◆ **TO DO**
Copy the full listing exactly.

◆ **SUPPLIED INFORMATION**
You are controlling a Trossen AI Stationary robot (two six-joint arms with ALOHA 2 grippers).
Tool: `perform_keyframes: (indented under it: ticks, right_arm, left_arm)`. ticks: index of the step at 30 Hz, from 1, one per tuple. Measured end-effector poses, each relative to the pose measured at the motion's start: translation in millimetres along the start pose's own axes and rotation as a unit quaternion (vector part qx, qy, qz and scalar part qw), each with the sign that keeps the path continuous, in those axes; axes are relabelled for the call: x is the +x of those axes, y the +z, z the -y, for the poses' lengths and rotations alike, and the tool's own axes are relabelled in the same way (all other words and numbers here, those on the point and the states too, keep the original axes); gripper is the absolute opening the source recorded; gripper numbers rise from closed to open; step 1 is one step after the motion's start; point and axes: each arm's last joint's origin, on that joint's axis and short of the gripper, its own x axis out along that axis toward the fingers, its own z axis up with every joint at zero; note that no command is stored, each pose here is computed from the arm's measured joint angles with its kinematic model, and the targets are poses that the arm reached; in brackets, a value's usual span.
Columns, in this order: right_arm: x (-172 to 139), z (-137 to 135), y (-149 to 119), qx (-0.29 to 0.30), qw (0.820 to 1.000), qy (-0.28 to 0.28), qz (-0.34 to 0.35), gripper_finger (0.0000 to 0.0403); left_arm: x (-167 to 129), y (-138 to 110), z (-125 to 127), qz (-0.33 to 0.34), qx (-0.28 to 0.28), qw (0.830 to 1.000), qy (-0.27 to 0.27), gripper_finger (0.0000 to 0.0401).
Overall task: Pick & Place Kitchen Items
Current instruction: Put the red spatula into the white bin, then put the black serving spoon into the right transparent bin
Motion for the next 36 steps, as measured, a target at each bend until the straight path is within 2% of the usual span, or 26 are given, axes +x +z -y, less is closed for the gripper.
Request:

◆ **EXPECTED ANSWER**
You are controlling a Trossen AI Stationary robot (two six-joint arms with ALOHA 2 grippers).
Tool: `perform_keyframes: (indented under it: ticks, right_arm, left_arm)`. ticks: index of the step at 30 Hz, from 1, one per tuple. Measured end-effector poses, each relative to the pose measured at the motion's start: translation in millimetres along the start pose's own axes and rotation as a unit quaternion (vector part qx, qy, qz and scalar part qw), each with the sign that keeps the path continuous, in those axes; axes are relabelled for the call: x is the +x of those axes, y the +z, z the -y, for the poses' lengths and rotations alike, and the tool's own axes are relabelled in the same way (all other words and numbers here, those on the point and the states too, keep the original axes); gripper is the absolute opening the source recorded; gripper numbers rise from closed to open; step 1 is one step after the motion's start; point and axes: each arm's last joint's origin, on that joint's axis and short of the gripper, its own x axis out along that axis toward the fingers, its own z axis up with every joint at zero; note that no command is stored, each pose here is computed from the arm's measured joint angles with its kinematic model, and the targets are poses that the arm reached; in brackets, a value's usual span.
Columns, in this order: right_arm: x (-172 to 139), z (-137 to 135), y (-149 to 119), qx (-0.29 to 0.30), qw (0.820 to 1.000), qy (-0.28 to 0.28), qz (-0.34 to 0.35), gripper_finger (0.0000 to 0.0403); left_arm: x (-167 to 129), y (-138 to 110), z (-125 to 127), qz (-0.33 to 0.34), qx (-0.28 to 0.28), qw (0.830 to 1.000), qy (-0.27 to 0.27), gripper_finger (0.0000 to 0.0401).
Overall task: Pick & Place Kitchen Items
Current instruction: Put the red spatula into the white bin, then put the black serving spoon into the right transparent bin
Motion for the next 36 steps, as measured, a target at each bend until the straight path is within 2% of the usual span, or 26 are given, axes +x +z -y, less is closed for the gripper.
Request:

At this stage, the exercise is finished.